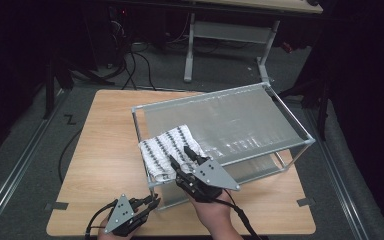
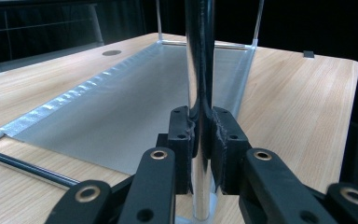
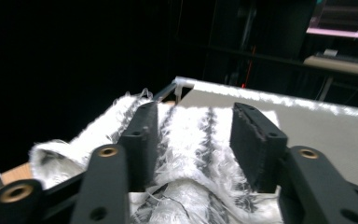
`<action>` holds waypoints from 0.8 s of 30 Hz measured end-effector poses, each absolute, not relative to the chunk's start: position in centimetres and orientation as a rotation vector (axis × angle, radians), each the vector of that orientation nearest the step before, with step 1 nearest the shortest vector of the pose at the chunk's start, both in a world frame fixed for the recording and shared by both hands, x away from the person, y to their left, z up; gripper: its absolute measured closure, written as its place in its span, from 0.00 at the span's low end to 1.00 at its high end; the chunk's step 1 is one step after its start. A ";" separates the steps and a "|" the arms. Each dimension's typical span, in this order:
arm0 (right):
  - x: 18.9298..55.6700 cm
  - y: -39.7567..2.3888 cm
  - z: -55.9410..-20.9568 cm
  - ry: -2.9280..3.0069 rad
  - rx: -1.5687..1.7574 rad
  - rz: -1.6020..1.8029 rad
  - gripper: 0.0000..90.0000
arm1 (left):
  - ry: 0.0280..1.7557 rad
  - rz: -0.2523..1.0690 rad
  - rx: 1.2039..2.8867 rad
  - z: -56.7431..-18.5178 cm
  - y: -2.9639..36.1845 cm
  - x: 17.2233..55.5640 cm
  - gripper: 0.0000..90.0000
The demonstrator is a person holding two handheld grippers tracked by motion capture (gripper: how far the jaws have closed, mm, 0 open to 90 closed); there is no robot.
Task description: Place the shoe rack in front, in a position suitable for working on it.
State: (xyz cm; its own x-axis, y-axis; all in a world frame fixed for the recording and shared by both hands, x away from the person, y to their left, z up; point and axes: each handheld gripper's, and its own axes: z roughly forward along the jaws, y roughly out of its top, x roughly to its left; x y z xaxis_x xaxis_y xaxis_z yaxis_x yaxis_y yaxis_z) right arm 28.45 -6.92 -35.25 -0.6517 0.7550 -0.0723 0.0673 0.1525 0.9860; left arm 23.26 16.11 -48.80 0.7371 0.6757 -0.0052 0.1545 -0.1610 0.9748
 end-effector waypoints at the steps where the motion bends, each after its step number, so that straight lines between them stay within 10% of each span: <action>1: 28.7 -6.5 -35.6 1.883 0.790 1.522 0.60 | 0.667 0.521 1.700 -48.8 16.1 23.3 0.88; 24: 27.6 -6.2 -36.6 1.839 0.835 1.468 0.54 | 0.658 0.546 1.738 -48.8 16.5 23.6 0.89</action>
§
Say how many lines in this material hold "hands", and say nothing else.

2